Copy every line in the listing that contains "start".

------------------------------------

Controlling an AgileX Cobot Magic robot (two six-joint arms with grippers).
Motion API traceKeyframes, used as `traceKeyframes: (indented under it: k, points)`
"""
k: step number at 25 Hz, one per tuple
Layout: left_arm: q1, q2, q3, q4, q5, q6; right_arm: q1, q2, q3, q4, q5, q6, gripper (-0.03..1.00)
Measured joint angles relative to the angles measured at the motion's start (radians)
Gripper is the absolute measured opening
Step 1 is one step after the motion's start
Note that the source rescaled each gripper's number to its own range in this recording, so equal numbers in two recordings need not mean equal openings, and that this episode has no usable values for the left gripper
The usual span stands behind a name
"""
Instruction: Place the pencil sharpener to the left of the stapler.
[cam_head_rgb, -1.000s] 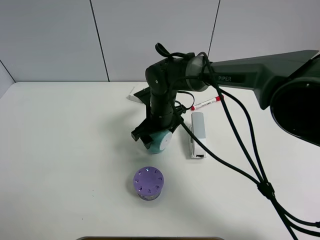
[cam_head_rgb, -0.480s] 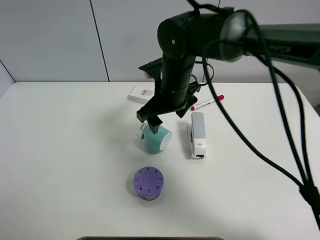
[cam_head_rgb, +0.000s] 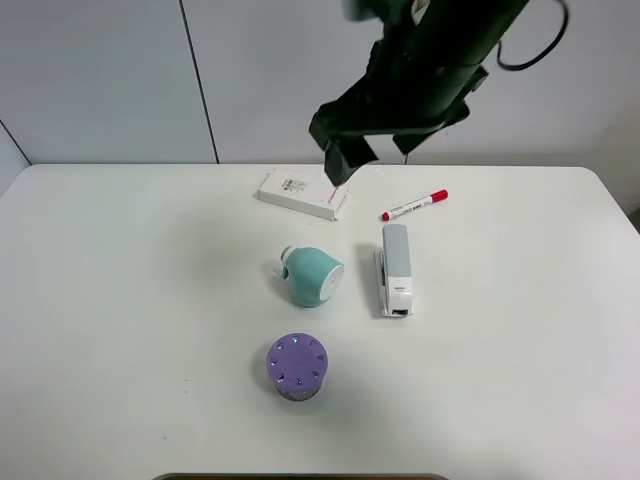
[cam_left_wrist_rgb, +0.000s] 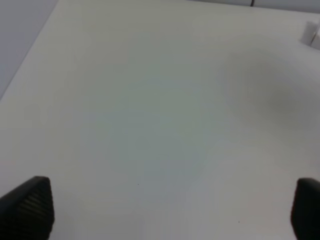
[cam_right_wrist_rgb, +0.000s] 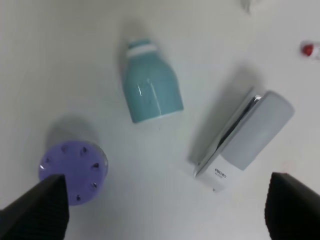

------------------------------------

• **Expected answer**
Measured joint angles relative to the angles measured at the motion's start (radians)
Step 1 is one step after the motion's start

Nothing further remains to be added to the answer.